# Task:
Your task is to reproduce, verbatim and without pictures, the lines from the opening of the listing through the line containing "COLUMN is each".

# Dataset content:
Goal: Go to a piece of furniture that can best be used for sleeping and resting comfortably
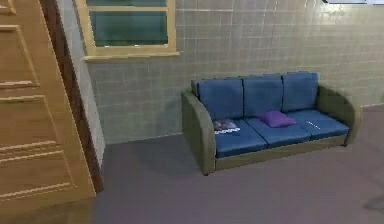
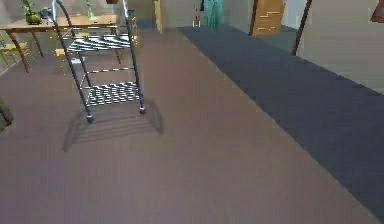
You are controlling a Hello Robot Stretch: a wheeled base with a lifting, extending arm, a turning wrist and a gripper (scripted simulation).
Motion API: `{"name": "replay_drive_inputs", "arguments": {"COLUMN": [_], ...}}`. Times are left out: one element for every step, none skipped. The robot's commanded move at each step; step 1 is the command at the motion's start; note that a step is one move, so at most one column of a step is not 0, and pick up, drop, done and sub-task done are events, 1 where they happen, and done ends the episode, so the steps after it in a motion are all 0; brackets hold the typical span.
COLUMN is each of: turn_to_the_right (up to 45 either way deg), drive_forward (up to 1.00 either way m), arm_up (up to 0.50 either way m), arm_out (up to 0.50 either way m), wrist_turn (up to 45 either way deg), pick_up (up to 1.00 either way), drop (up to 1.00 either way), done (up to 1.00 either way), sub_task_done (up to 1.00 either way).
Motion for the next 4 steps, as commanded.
{"name": "replay_drive_inputs", "arguments": {"turn_to_the_right": [-36.0, 0.0, -45.0, -6.0], "drive_forward": [0.0, 0.35, 0.0, 0.0], "arm_up": [0.0, 0.0, 0.0, 0.0], "arm_out": [0.0, 0.0, 0.0, 0.0], "wrist_turn": [0.0, 0.0, 0.0, 0.0], "pick_up": [0.0, 0.0, 0.0, 0.0], "drop": [0.0, 0.0, 0.0, 0.0], "done": [0.0, 0.0, 0.0, 0.0], "sub_task_done": [0.0, 0.0, 0.0, 0.0]}}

# Exercise output:
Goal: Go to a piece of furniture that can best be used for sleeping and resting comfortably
You are controlling a Hello Robot Stretch: a wheeled base with a lifting, extending arm, a turning wrist and a gripper (scripted simulation).
Motion API: `{"name": "replay_drive_inputs", "arguments": {"COLUMN": [_], ...}}`. Times are left out: one element for every step, none skipped. The robot's commanded move at each step; step 1 is the command at the motion's start; note that a step is one move, so at most one column of a step is not 0, and pick up, drop, done and sub-task done are events, 1 where they happen, and done ends the episode, so the steps after it in a motion are all 0; brackets hold the typical span.
COLUMN is each of: turn_to_the_right (up to 45 either way deg), drive_forward (up to 1.00 either way m), arm_up (up to 0.50 either way m), arm_out (up to 0.50 either way m), wrist_turn (up to 45 either way deg), pick_up (up to 1.00 either way), drop (up to 1.00 either way), done (up to 1.00 either way), sub_task_done (up to 1.00 either way).

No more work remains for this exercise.